• Extracted entries:
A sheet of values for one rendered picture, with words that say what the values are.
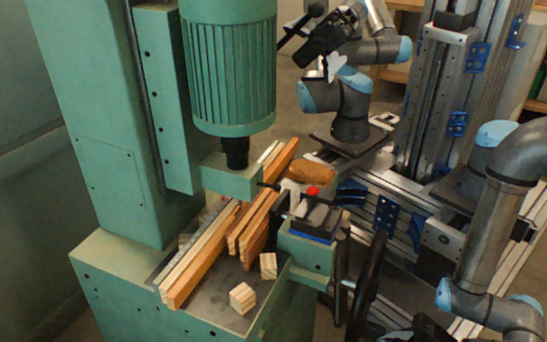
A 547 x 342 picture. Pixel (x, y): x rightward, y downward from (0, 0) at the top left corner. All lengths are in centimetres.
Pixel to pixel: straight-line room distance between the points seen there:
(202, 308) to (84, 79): 53
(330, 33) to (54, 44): 58
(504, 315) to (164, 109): 85
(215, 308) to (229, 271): 10
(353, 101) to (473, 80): 38
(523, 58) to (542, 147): 81
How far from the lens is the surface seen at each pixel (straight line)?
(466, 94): 146
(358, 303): 90
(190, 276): 89
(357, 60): 116
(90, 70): 91
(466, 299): 103
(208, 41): 73
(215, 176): 95
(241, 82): 75
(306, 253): 94
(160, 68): 84
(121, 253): 117
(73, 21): 89
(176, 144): 91
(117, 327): 136
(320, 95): 141
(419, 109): 146
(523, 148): 88
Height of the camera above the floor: 161
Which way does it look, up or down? 36 degrees down
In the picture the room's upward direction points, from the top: straight up
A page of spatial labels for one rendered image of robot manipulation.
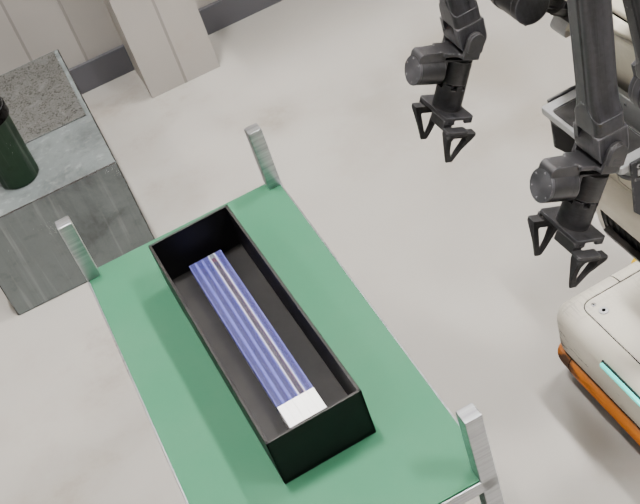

• Problem details: All lines in the records with the string "seen" should be copied out.

• Exercise answer:
Pixel to pixel: straight-line room distance between the points seen there:
How far from the lens is the surface seen at each pixel (straight line)?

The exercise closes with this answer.